The time frame is just as broad and can range from 7 years to more than 12 years from start of development to the market, and is largely dependent on the therapeutic area (for example, anti-infectives, cancer, neurological). Whether a big pharmaceutical company or a smaller biotechnology company, the steps the company goes through to create a new drug are the same. They include: gaining understanding of the disease or disorder, evaluating hundreds to thousands of compounds, optimizing potential therapeutic molecules, test tube studies prior to preclinical studies, preclinical studies where animal models are used prior to testing in humans, and then the three (possibly four) phases of FDA-monitored human clinical trials where safety, effectiveness, regimen protocols (i.e., dosage and frequency of treatment), and long term use must be evaluated. Thus it is not surprising that it takes so long and costs so much to develop a new therapeutic.

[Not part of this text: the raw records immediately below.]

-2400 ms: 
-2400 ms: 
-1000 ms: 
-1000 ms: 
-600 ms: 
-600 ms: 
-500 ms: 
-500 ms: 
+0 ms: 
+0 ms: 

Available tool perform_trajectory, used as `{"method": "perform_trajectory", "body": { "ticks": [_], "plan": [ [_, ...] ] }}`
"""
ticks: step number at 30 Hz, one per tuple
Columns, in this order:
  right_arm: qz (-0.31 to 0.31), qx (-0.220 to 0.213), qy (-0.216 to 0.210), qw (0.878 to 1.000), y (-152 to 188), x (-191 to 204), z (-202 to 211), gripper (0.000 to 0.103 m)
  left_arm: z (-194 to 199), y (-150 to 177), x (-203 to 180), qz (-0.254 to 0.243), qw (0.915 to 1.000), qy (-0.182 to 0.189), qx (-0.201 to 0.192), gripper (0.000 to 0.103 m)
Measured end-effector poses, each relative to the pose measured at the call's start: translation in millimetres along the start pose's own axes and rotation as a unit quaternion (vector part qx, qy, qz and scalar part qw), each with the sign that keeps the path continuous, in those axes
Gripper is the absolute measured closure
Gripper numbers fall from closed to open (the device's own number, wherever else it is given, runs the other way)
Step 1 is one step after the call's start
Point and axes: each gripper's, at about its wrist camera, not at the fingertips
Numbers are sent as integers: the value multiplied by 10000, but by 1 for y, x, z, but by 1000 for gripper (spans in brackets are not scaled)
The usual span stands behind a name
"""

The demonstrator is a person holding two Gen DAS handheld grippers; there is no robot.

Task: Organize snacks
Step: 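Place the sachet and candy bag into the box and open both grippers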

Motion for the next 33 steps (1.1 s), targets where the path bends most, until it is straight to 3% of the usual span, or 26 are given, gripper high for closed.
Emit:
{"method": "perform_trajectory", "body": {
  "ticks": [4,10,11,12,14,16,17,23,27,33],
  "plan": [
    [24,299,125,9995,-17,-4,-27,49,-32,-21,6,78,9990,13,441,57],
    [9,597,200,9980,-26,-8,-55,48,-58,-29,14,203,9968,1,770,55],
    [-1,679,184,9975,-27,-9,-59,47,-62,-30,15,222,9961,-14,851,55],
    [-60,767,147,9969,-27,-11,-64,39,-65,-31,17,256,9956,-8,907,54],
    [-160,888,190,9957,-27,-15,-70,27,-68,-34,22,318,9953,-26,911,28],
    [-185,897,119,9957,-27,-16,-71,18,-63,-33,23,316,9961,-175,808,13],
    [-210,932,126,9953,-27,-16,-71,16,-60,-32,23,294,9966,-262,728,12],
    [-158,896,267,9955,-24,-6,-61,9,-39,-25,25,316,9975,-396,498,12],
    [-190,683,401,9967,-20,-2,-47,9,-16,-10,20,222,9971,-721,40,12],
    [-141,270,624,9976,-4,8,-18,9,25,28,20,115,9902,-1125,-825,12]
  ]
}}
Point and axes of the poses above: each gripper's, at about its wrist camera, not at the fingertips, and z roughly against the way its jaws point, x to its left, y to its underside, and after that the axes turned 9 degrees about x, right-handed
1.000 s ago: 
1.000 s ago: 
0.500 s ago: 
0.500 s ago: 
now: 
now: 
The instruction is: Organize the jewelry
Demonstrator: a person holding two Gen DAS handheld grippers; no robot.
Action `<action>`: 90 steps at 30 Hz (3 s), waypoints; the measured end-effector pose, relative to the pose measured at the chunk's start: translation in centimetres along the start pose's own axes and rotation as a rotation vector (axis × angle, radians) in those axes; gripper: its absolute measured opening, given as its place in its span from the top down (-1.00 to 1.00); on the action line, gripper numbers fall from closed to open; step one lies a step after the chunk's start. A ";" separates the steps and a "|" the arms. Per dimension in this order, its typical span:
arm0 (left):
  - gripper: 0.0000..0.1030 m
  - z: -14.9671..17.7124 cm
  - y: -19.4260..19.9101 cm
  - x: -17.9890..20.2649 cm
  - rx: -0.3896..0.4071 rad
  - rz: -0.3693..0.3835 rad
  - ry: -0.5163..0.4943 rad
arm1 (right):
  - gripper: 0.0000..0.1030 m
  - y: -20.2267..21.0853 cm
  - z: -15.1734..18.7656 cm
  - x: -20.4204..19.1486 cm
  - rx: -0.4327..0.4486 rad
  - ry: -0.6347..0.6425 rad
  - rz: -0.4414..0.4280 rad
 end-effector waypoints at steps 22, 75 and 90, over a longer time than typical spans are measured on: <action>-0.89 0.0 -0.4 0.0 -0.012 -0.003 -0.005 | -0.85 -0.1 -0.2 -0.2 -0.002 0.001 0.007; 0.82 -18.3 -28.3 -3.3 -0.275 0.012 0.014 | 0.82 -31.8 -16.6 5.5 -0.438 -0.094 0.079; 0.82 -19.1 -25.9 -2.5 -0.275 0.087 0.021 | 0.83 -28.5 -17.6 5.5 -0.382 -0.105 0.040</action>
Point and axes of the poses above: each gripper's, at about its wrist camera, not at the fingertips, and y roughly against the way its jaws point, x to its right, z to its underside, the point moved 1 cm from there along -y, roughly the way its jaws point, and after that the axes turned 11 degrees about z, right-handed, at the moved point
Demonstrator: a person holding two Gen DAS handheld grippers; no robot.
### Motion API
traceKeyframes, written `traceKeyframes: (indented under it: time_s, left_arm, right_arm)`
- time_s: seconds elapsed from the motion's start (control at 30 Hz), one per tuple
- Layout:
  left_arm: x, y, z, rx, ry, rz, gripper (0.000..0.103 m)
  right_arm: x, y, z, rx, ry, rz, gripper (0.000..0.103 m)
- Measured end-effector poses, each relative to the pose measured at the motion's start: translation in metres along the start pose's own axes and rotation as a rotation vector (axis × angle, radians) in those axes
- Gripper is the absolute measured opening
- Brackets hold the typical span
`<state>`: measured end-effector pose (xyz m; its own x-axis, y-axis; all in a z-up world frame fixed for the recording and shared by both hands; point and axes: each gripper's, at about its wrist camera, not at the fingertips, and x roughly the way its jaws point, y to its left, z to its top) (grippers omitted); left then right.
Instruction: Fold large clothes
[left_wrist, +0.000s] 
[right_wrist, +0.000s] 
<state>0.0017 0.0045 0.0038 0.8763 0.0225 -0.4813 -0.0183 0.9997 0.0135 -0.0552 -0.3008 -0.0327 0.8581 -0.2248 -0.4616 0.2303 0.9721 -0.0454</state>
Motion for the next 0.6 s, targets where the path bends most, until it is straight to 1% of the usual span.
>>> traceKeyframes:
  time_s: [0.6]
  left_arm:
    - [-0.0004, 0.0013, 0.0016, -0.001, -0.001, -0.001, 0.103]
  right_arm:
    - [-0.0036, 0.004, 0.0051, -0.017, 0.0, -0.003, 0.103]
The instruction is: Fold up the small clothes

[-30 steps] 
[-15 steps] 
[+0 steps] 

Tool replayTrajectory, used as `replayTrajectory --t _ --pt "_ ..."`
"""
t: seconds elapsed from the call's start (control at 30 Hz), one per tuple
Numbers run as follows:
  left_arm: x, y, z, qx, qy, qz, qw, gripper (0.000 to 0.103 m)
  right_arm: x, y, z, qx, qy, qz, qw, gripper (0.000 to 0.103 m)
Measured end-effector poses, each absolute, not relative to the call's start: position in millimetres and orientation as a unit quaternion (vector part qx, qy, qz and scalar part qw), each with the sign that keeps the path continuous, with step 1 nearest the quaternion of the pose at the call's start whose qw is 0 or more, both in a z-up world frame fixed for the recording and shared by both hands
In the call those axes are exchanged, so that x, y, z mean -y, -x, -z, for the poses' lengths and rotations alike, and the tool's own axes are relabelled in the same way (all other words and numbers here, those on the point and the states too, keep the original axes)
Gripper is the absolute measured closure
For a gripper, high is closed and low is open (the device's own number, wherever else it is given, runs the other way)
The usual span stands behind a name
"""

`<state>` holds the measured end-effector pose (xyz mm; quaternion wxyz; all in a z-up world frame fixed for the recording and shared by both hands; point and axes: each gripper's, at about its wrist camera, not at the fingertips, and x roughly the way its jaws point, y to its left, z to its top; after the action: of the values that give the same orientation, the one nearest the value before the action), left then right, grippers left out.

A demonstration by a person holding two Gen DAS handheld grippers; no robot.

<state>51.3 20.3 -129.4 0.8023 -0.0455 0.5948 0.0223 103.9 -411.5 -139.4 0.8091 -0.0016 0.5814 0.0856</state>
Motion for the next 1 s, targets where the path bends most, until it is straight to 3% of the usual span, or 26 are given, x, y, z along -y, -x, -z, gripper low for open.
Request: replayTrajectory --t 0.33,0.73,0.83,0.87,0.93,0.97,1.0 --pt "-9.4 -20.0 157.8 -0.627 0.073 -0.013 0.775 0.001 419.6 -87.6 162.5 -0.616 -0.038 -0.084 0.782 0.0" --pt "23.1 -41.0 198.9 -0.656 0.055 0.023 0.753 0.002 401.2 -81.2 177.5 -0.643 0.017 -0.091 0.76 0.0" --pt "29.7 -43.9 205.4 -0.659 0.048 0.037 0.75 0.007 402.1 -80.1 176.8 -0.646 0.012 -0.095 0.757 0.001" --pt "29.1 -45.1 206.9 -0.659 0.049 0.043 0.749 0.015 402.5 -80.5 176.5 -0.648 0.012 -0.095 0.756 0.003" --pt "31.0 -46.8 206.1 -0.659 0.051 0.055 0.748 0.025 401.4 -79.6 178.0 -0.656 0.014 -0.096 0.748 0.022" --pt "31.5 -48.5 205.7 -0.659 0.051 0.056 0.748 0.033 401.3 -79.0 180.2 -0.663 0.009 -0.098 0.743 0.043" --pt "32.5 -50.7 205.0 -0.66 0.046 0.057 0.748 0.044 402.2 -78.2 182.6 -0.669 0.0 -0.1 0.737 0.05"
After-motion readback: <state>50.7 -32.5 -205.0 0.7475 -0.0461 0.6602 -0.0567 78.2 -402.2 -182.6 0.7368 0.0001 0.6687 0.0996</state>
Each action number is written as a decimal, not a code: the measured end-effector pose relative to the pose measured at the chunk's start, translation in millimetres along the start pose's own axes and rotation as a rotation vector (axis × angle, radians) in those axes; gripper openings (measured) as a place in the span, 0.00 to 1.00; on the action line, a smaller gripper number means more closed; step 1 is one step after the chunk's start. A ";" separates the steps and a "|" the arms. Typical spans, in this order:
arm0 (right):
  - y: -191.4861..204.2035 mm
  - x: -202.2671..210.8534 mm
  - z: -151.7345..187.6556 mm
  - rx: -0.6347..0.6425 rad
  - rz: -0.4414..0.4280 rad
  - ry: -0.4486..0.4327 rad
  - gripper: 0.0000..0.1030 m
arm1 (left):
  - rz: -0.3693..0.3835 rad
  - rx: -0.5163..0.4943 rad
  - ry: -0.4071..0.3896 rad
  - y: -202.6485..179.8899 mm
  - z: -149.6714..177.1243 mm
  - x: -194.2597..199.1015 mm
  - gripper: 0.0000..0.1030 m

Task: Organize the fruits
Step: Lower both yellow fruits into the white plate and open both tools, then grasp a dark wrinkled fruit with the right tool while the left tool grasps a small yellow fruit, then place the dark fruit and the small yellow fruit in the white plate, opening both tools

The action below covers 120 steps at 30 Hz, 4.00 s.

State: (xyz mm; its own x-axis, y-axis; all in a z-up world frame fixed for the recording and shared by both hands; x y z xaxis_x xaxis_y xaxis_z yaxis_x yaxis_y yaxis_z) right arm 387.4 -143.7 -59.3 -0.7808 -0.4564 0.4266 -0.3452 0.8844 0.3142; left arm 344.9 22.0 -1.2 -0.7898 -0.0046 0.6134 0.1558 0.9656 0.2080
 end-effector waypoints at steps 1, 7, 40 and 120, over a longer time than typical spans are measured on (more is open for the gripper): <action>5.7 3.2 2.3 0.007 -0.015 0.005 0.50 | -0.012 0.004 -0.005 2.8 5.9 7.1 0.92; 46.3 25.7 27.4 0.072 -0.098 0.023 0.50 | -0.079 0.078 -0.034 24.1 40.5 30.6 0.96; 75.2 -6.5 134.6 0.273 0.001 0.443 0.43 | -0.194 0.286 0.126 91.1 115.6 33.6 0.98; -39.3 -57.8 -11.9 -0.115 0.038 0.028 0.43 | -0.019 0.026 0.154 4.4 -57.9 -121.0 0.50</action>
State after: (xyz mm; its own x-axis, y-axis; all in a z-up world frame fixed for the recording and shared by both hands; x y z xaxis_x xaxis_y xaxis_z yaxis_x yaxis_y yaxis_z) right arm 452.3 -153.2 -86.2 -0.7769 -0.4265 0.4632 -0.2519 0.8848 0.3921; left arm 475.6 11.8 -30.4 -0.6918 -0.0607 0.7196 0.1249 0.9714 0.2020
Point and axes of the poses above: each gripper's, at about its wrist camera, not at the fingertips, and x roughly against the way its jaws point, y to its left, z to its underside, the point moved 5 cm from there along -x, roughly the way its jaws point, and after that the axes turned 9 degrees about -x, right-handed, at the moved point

Cofactor BH4 Drug Discovery
From 1999-2002 there was a great deal of PKU research done by the laboratories of Kure (Japan), Blau (Switzerland), and others on using BH4 (a cofactor for the enzyme deficient in PKU) to help patients with PKU. Because BH4 had previously been used in Japan (for another disorder) and in smaller trials elsewhere, there was a better understanding of the safety and effectiveness of the molecule. However, cost was still a major factor for BH4; a new manufacturing process had to be developed to lower cost of production. Also, further laboratory studies needed to be completed to improve our understanding of the effects of BH4 on PKU.Importantly, the FDA requires completion of a vigorous series of clinical trials before a drug can be approved for general use. Listed in the table above is a timeline for BH4 (in the form of KuvanTM, or sapropterin dihydrochloride, previously referred to as Phenoptin) clinical development program by BioMarin Pharma-ceutical Inc. You will note the speed of clinical trials relative to what generally happens in drug development, as discussed in the previous section, without any decrease in the safety analysis (which the FDA will not tolerate).
Enzyme Substitution Drug Discovery
In addition to the basic science research that the Steven’s laboratory has been conducting over the past several years to understand who is responsive to BH4 treatment and who is not, our laboratory also has been heavily focused on the development of an enzyme substitution therapeutic for patients with PKU who do not respond to therapy with BH4.This work has been done in close collaboration with the Scriver laboratory at McGill University and BioMarin Pharmaceutical Inc.
In fall 2006, our research in the Steven’s laboratory took a new direction. Our collaborative basic science research on evaluating the potential for a once- or twice-a-week injectable enzyme therapeutic advanced to the stage that the program is now moving along into preclinical studies at BioMarin.
We also obtained a $2 million dollar grant from the U.S. National Institutes of Health (NIH), as a three-year research grant, to try to convert the injectable therapeutic into an orally available therapeutic. Because of reductions in the NIH budget, we were only awarded 85% of the amount needed to conduct the proposed research. Fortunately, we received an award from the Mid-Atlantic Connection for PKU and Allied Disorders (MACPAD) to cover the 15% shortfall in the NIH award for the first year of funding. We will be requesting a similar amount from the PKU community again this year to compensate for the continued reduction in funding during the second year of the grant.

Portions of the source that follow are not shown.